▶ _TASK TO CARRY OUT_: Every line below must come back exactly as it stands, with the images omitted.

____ SOURCE DATA

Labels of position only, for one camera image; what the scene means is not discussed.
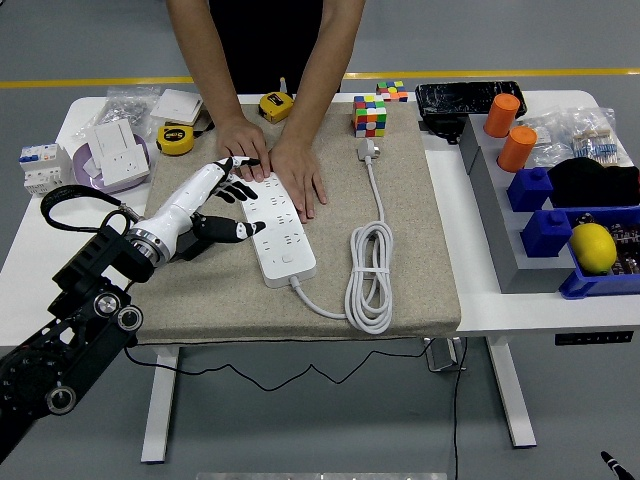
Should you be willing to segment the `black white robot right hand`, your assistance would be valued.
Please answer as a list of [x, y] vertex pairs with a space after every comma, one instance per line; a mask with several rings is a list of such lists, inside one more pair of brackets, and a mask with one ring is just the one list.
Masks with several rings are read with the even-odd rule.
[[622, 466], [611, 454], [606, 451], [600, 452], [601, 458], [608, 468], [614, 473], [619, 480], [635, 480], [634, 475]]

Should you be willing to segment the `person's right hand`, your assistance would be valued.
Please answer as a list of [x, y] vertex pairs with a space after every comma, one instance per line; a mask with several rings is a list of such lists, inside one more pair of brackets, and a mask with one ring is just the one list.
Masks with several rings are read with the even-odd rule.
[[245, 156], [260, 161], [258, 166], [241, 166], [236, 175], [245, 181], [262, 182], [271, 174], [271, 165], [262, 130], [242, 114], [226, 120], [216, 120], [216, 148], [220, 157]]

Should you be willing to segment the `person's left hand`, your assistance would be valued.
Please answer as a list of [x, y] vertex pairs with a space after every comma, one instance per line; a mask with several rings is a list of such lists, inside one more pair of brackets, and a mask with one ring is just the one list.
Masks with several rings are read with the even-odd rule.
[[321, 170], [309, 142], [280, 138], [269, 154], [273, 171], [287, 191], [300, 221], [315, 218], [315, 200], [327, 203]]

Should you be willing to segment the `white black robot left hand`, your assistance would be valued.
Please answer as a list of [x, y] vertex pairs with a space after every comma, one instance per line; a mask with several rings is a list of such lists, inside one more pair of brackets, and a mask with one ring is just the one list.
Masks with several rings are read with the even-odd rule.
[[190, 231], [199, 240], [220, 243], [238, 243], [256, 235], [266, 228], [263, 221], [246, 223], [206, 217], [198, 210], [212, 196], [228, 203], [256, 199], [257, 194], [244, 185], [232, 170], [258, 163], [257, 159], [250, 157], [231, 156], [205, 165], [186, 180], [152, 217], [136, 223], [128, 235], [149, 243], [165, 259], [175, 255], [178, 238]]

________

▶ _THE ANSWER_:
Labels of position only, for one camera image; what the scene means is not discussed.
Should you be willing to segment the `black white robot right hand`, your assistance would be valued.
Please answer as a list of [x, y] vertex pairs with a space after every comma, one instance per line; a mask with several rings is a list of such lists, inside one more pair of brackets, and a mask with one ring is just the one list.
Masks with several rings are read with the even-odd rule.
[[622, 466], [611, 454], [606, 451], [600, 452], [601, 458], [608, 468], [614, 473], [619, 480], [635, 480], [634, 475]]

Should you be willing to segment the `person's right hand`, your assistance would be valued.
Please answer as a list of [x, y] vertex pairs with a space after every comma, one instance per line; a mask with several rings is a list of such lists, inside one more pair of brackets, and a mask with one ring is just the one list.
Masks with several rings are read with the even-odd rule.
[[245, 156], [260, 161], [258, 166], [241, 166], [236, 175], [245, 181], [262, 182], [271, 174], [271, 165], [262, 130], [242, 114], [226, 120], [216, 120], [216, 148], [220, 157]]

Should you be willing to segment the `person's left hand`, your assistance would be valued.
Please answer as a list of [x, y] vertex pairs with a space after every comma, one instance per line; a mask with several rings is a list of such lists, inside one more pair of brackets, and a mask with one ring is just the one list.
Masks with several rings are read with the even-odd rule.
[[321, 170], [309, 142], [280, 138], [269, 154], [273, 171], [287, 191], [300, 221], [315, 218], [315, 200], [327, 203]]

Should you be willing to segment the `white black robot left hand`, your assistance would be valued.
Please answer as a list of [x, y] vertex pairs with a space after every comma, one instance per line; a mask with several rings is a list of such lists, inside one more pair of brackets, and a mask with one ring is just the one list.
Masks with several rings are read with the even-odd rule.
[[190, 231], [199, 240], [220, 243], [238, 243], [256, 235], [266, 228], [263, 221], [246, 223], [206, 217], [198, 210], [212, 196], [228, 203], [256, 199], [257, 194], [244, 185], [232, 170], [258, 163], [257, 159], [250, 157], [231, 156], [205, 165], [186, 180], [152, 217], [136, 223], [128, 235], [149, 243], [165, 259], [175, 255], [178, 238]]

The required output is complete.